The farm used to only produce Naturally processed coffee, however, in 2018 the farmers decided to take advantage of the river Turo nearby and built a washing station capable of producing washed coffee using the river as their water source. Since then Ana Sora has produced both Washed and Natural lots. They tend to produce greater volumes of Washed coffees the first part of the harvest, and Naturals in the later part of the harvest. After harvesting the cherries are hand-sorted to remove unripe and overripe cherries before they are delivered to the washing station for processing. Israel generally pays a higher price for good quality cherries, normally 2-4 Birr/kg on top of the general cherry prices. After sorting, the cherries go into floatation tanks where they're covered with water. Any cherries that float are removed – healthy, good quality cherries are denser and sink to the bottom to be kept. For Natural lots, the whole, ripe cherries are then dried in the sunshine on raised African drying beds for between 15-18 days depending on the weather. They are dried in a relatively thin layer of about 3-4cm for the first few days, then built up to 6-10cm as they progress, being turned frequently throughout. During the midday heat, the drying beds are covered with plastic or shade nets to protect the cherries from intense sunlight, then again at night to protect against humidity. This effort and attention to detail mean that the cherries dry evenly, yielding a high-quality coffee and a really clean Natural flavour profile.

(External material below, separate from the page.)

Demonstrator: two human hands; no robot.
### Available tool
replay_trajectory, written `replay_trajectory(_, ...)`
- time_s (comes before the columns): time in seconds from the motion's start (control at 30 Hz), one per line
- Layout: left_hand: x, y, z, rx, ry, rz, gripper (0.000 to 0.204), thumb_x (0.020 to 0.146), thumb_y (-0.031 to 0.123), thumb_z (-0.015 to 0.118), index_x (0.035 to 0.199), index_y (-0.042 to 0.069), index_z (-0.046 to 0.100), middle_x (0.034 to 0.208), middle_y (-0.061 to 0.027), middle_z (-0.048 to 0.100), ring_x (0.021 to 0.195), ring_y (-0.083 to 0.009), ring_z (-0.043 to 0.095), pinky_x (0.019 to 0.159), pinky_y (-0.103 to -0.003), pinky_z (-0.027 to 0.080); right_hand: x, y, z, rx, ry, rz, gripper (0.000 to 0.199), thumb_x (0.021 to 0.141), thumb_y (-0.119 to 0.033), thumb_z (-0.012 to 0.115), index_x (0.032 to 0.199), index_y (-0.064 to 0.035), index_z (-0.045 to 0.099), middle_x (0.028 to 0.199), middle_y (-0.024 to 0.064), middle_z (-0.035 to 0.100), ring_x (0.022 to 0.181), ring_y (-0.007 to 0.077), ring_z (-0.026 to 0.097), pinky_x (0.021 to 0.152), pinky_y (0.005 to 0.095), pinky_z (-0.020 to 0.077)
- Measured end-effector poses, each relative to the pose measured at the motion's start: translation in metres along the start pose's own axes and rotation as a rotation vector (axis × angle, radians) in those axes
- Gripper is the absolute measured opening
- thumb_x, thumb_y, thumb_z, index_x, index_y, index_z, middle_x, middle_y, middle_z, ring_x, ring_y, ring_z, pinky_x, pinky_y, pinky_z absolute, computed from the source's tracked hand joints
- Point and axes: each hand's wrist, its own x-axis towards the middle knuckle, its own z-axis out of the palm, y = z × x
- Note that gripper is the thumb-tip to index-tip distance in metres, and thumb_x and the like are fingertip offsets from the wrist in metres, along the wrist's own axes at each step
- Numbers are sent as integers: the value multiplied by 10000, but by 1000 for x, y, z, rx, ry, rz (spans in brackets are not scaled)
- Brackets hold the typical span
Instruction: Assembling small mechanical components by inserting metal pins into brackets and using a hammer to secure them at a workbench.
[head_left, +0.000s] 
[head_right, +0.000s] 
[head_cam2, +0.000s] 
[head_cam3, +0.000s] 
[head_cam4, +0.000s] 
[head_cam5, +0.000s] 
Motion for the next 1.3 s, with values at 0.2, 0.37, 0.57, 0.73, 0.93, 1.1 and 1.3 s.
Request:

This kicks off with a burst of sweet orange, with a delicate floral edge running behind it. We love this coffee each year for the blueberry it brings though, and that takes over from the orange, backed up by dark chocolate notes. The fresh blueberry hit fills out and lingers into the aftertaste, dragging you back for more.
- Country: Ethiopia
- Area: Guji zone
- Nearest town: Yirgacheffe
- Farm: Ana Sora
- Owner: Israel Degfa
- Founding year: 2013
- Altitude: 1,900–2,350 m.a.s.l.
- Farm size: 250 hectares
- Coffee growing area: 150 hectares
- Varietal: Indigenous wild varietals
- Processing: Natural
Orange, floral, fresh blueberry, dark chocolate
Clean cup: (1–8): 7
Sweetness: (1–8): 6.5
Acidity: (1–8): 6.5
Mouthfeel: (1–8): 6
Flavour: (1–8): 6.5
Aftertaste: (1–8): 6.5
Balance: (1–8): 6
Overall: (1–8): 6.5
Correction: (+36): +36
Total: (max. 100): 87.5
Medium – keep a good pace as you go into crack and let this run through at a nice steady pace, to drop once first is done but before you get anywhere near second. Pace is important to manage the balance of floral, fruity flavours against the juicy body.